◆ Task goal
Repeat the data that follows in full. Do not include the pictures.
──────
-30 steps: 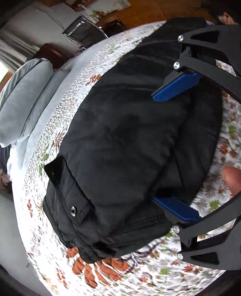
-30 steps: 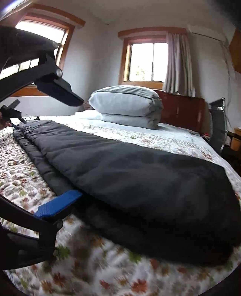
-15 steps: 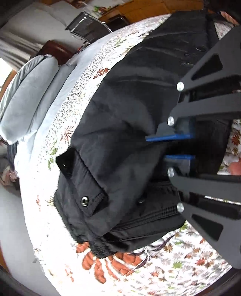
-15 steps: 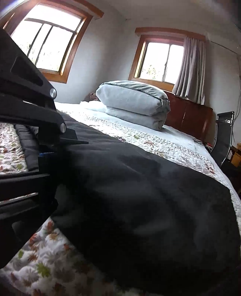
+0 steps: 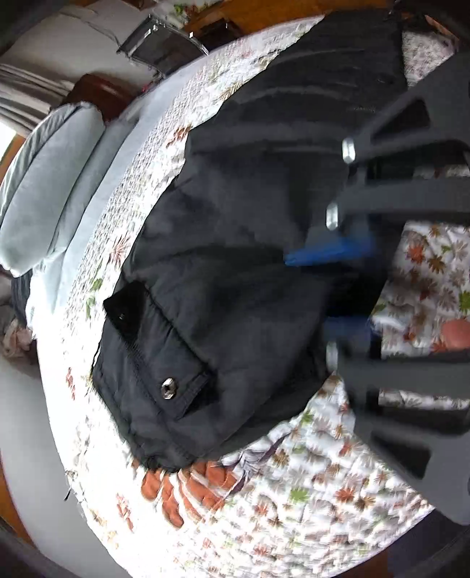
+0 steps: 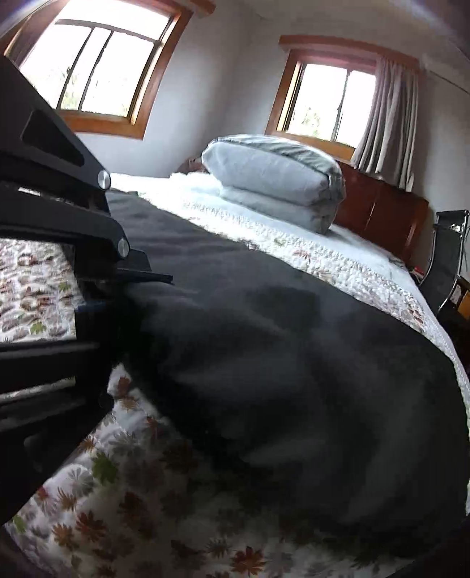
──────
◆ Exercise output
-30 steps: 
-30 steps: 
-15 steps: 
-15 steps: 
+0 steps: 
+0 steps: 

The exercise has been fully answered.